Controlled by a personal computer, Zeno can engage in dialogue with its owners, make eye contact and have his own moods. His face uses “Frubber” skin, a strong, elastic polymer that makes realistic facial movement possible.

Zeno is two to three years away from being available commercially and is expected to cost around $300, according to Hanson Robotics. More than 4 million robots are expected to be in households worldwide this year, according to the International Federation of Robotics.

For more information, visit www.zenosworld.com or contact Hanson Robotics, (972) 234-3254.

NANOTECHNOLOGY

A big idea in nanotech

Imagine having the entire contents of YouTube or 30,000 full-length movies at your fingertips. IBM announced a breakthrough in atomic-scale components that could allow the storage of one sextillion (a sextillion is 100 billion gigabytes) bits of data in a machine the size of an MP3 player.

“One of the major challenges for the IT industry is shrinking the bit size used for data storage to the smallest possible features, while increasing the capacity,” says Gian-Luca Bona, manager of science and technology at the IBM Almaden Research Center in San Jose, Calif. “We are working at the ultimate edge of what is possible, and we are now one step closer to figuring out how to store data at the atomic level.
Understanding the specific magnetic properties of atoms is the cornerstone
of progressing toward new, more efficient ways to store data.”

In their reports, IBM scientists describe major progress in probing
a property called magnetic anisotropy in atoms. This determines an atom’s
ability to store information. Previously, researchers believed they could not
measure the magnetic anisotropy of a single atom.
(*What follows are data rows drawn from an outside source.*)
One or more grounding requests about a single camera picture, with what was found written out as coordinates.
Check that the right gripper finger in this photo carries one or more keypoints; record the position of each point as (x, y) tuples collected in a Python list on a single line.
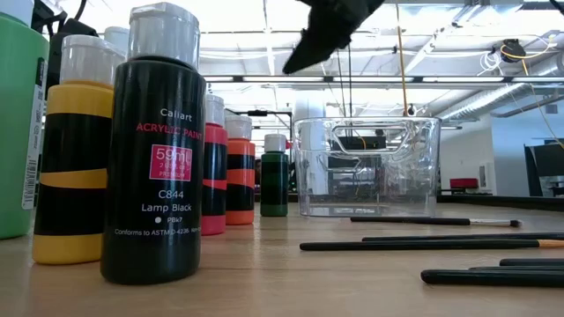
[(330, 26)]

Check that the small green paint bottle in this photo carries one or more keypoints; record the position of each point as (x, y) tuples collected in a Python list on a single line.
[(274, 185)]

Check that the small orange paint bottle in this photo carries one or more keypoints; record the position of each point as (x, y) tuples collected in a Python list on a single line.
[(240, 176)]

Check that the small red paint bottle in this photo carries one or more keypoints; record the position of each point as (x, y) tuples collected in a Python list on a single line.
[(214, 176)]

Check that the thin paintbrush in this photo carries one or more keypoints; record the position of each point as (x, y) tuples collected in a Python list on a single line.
[(410, 220)]

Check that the Lamp Black paint bottle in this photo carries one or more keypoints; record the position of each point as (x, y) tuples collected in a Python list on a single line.
[(154, 176)]

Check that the thin brush copper ferrule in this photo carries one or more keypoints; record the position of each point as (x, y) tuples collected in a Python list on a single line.
[(418, 245)]

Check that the orange fan paint brush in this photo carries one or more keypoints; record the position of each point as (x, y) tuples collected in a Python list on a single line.
[(462, 237)]

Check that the small yellow paint bottle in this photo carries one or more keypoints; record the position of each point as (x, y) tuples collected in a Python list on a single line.
[(72, 145)]

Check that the large white paint bottle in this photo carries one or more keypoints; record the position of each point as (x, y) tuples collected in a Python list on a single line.
[(116, 39)]

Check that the large green paint bottle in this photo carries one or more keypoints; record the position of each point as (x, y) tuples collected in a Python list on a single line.
[(17, 132)]

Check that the long LED light bar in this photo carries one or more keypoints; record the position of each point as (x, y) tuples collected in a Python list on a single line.
[(374, 79)]

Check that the white building column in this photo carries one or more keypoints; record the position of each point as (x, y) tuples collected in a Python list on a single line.
[(308, 108)]

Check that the clear plastic storage bin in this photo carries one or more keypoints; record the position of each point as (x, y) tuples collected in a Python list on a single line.
[(418, 176)]

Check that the dark monitor panel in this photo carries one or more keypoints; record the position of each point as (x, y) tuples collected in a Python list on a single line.
[(546, 167)]

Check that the black aluminium table frame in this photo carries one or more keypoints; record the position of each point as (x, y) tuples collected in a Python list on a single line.
[(506, 201)]

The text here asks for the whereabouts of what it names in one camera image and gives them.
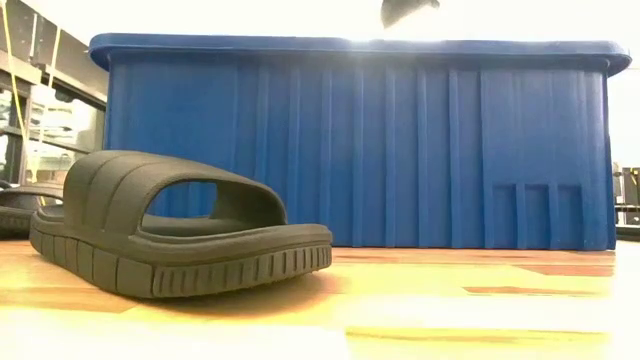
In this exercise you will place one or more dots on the black foam slide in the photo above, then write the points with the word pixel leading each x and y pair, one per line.
pixel 20 205
pixel 402 10

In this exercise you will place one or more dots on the dark green foam slide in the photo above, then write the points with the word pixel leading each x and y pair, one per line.
pixel 100 260

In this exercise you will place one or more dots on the blue ribbed plastic bin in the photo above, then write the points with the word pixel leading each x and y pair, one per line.
pixel 350 150

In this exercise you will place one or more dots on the dark framed glass window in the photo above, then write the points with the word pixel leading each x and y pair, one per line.
pixel 65 125

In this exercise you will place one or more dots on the black equipment rack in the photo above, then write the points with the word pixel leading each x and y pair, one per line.
pixel 630 200

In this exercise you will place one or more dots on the grey metal frame beam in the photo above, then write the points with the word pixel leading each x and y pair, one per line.
pixel 75 57

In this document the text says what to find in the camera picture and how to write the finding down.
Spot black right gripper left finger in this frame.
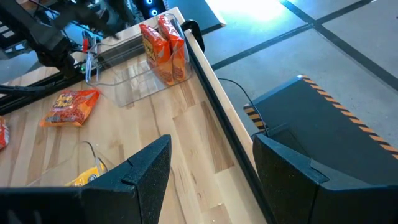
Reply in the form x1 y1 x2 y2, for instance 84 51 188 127
82 134 172 224

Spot blue-lit black device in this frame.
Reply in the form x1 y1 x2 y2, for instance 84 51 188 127
136 0 167 19

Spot thin black floor cable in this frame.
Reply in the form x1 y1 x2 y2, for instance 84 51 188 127
217 77 270 138

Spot red Maruchan noodle pack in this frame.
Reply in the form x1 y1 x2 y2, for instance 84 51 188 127
139 23 175 86
39 89 101 128
157 14 187 82
0 116 10 152

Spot yellow Maruchan noodle pack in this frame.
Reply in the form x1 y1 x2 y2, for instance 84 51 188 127
64 161 107 187

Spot black corner clamp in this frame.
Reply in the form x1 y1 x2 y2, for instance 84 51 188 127
181 19 206 53

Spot clear plastic bin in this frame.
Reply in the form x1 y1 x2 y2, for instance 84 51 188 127
85 12 193 108
27 141 109 187

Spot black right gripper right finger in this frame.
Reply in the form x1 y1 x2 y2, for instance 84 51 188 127
252 133 371 224

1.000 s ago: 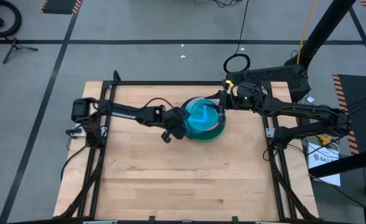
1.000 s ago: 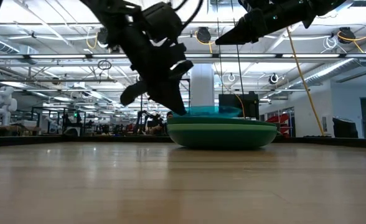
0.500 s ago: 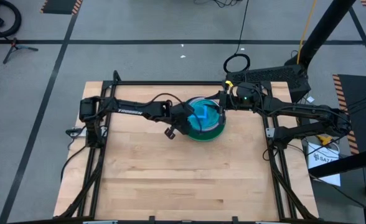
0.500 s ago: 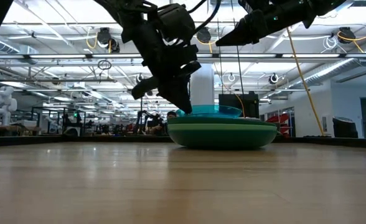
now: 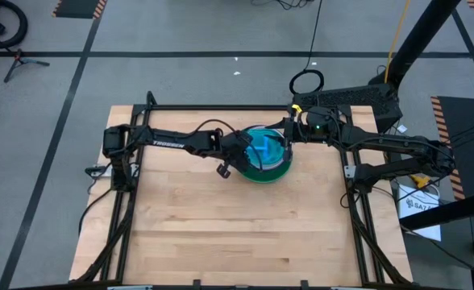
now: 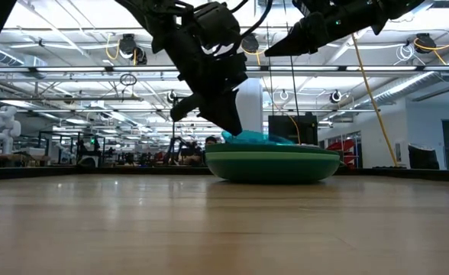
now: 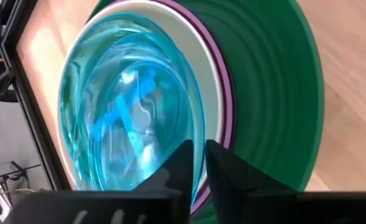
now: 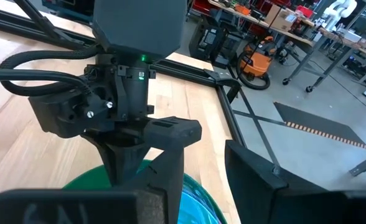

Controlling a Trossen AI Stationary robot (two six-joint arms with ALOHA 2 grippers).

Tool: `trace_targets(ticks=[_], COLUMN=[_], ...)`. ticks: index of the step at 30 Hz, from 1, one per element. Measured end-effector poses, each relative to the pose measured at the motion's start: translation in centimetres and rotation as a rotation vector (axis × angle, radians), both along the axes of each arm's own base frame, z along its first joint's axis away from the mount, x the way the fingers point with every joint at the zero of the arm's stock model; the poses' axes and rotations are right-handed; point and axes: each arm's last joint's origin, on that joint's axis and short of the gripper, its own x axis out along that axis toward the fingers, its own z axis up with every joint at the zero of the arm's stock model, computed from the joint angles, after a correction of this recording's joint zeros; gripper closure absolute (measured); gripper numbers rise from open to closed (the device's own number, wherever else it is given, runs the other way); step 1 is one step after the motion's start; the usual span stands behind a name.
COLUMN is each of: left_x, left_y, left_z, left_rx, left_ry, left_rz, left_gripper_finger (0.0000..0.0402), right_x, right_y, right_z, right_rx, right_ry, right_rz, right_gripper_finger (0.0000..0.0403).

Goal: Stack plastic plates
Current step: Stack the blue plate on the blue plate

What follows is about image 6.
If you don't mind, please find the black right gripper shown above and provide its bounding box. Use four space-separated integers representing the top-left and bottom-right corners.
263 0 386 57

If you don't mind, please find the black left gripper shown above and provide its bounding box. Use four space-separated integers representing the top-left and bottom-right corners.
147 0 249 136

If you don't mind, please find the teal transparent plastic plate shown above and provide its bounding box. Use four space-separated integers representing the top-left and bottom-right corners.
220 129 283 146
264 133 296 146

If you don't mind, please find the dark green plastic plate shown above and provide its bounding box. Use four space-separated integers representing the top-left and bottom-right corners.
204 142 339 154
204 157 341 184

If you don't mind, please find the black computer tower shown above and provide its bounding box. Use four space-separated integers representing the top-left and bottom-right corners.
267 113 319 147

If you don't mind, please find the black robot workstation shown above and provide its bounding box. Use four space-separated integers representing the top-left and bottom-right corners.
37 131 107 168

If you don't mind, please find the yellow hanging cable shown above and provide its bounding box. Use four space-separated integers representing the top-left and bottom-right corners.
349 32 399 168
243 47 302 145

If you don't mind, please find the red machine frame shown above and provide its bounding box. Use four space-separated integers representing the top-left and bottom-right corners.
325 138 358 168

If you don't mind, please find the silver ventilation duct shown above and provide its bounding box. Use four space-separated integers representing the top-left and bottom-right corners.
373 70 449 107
For more information, contact Andreas Heinrich, heinrich@almaden.ibm.com, or visit www.almaden.ibm.com.

HEALTH CARE

A test worth taking

British researchers have found a genetic marker that identifies an aggressive, deadly form of prostate cancer. Prostate cancers commonly contain a fusion of two genes: TMPRSS2 and ERG, says Colin Cooper, a professor of molecular biology at Britain’s Institute of Cancer Research. But on occasion, a little more than 6 percent of the time, a doubling of that fusion results in an alteration called 2+Edel. That alteration is not a good sign, says Cooper.
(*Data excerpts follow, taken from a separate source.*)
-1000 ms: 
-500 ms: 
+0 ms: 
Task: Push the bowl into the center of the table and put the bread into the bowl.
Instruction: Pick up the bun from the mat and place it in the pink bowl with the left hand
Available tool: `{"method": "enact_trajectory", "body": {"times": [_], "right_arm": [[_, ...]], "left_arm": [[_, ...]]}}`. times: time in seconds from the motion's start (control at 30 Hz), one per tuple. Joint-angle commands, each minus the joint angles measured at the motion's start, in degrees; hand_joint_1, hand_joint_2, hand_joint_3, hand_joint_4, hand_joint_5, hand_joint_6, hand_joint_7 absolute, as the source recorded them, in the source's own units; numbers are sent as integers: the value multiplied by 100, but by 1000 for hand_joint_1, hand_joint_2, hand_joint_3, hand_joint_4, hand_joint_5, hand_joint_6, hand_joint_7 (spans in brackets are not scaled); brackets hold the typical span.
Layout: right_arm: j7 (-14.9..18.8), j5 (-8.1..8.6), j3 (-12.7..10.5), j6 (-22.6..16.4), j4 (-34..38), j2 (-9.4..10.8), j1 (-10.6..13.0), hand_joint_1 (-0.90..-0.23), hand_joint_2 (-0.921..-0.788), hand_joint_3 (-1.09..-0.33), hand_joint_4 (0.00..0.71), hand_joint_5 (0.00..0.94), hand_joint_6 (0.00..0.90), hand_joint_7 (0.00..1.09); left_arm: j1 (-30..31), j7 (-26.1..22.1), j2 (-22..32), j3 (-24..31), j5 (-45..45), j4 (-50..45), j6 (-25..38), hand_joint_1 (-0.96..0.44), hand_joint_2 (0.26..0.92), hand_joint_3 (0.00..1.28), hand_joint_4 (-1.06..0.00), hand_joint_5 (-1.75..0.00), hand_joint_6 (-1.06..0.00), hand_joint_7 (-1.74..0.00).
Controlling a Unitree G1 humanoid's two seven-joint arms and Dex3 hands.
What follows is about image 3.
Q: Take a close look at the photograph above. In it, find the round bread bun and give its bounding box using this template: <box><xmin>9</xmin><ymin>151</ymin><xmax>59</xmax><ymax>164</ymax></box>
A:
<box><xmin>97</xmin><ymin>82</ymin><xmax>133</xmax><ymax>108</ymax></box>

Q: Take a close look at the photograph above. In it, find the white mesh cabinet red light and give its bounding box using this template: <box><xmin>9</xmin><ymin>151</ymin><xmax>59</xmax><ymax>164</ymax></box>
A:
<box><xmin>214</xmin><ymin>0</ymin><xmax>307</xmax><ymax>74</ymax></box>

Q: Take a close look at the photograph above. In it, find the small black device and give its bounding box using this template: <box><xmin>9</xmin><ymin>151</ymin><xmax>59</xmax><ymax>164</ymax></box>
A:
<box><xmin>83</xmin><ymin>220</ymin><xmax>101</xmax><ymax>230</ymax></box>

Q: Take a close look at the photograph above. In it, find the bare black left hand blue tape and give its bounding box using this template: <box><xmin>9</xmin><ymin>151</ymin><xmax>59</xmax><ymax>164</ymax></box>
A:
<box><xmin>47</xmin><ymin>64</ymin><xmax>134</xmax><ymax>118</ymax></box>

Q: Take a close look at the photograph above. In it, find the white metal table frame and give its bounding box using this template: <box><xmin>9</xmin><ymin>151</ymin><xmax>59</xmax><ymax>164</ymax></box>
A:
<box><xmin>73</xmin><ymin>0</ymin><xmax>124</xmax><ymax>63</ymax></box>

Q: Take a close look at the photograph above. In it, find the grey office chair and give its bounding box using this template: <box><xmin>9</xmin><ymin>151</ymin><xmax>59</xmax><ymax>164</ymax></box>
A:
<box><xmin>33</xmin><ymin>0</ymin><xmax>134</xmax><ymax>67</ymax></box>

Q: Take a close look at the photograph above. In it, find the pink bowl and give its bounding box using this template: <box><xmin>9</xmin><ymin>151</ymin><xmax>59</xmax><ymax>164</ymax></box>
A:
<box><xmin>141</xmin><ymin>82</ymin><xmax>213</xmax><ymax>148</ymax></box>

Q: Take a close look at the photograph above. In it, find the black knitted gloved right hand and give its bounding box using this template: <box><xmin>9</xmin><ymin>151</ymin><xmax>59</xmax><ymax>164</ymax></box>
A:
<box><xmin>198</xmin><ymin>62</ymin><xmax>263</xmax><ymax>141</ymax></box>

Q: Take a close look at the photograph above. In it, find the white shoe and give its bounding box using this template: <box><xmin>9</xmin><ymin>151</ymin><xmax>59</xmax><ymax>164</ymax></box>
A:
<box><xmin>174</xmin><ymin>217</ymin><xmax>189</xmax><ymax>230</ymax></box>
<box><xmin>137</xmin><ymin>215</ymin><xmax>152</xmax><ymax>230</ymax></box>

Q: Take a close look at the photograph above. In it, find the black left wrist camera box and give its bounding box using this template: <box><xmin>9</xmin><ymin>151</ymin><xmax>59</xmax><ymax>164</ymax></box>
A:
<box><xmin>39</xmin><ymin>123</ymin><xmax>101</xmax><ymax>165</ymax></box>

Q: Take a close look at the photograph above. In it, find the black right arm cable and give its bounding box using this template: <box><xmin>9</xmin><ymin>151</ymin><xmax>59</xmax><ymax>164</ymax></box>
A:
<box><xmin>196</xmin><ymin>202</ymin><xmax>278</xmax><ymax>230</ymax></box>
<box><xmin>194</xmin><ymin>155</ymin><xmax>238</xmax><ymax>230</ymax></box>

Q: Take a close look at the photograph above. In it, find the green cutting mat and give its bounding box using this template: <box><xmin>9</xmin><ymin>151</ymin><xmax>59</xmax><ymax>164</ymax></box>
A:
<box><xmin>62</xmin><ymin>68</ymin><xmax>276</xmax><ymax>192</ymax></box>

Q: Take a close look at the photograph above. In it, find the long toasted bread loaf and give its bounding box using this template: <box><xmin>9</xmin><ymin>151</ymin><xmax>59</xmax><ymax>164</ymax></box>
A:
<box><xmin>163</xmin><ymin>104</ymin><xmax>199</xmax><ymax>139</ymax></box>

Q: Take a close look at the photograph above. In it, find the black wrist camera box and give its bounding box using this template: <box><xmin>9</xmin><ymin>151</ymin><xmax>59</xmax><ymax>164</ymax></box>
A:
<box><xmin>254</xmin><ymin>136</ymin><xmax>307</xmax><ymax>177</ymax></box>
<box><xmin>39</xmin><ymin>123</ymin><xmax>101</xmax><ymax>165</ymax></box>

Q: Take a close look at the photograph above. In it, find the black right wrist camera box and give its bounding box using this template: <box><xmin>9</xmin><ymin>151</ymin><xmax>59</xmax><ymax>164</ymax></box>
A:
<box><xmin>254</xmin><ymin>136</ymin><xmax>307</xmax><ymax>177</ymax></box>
In addition to its importance in diagnosis, the marker is also important when it comes to treating prostate cancer correctly, if at all. Prostate specific antigen testing is a blood test that detects early signs of prostate problems, problems that are not always in need of treatment.

“With prostate cancer, the issue is that probably around 60 to 70 percent of prostate cancer does not need treatment,” says Cooper. “This is important because radical treatment causes impotence.”

Cooper’s team has researched the 2+Edel marker for about seven years, and it will be another two to three years before it leaves the research phase, he says.

“Because many of the cancers are indolent and will never cause clinical symptoms, the treatment needs targeting to those who need it,” says Cooper.

More than 215,000 new prostate cancer cases were reported in the United States in 2007.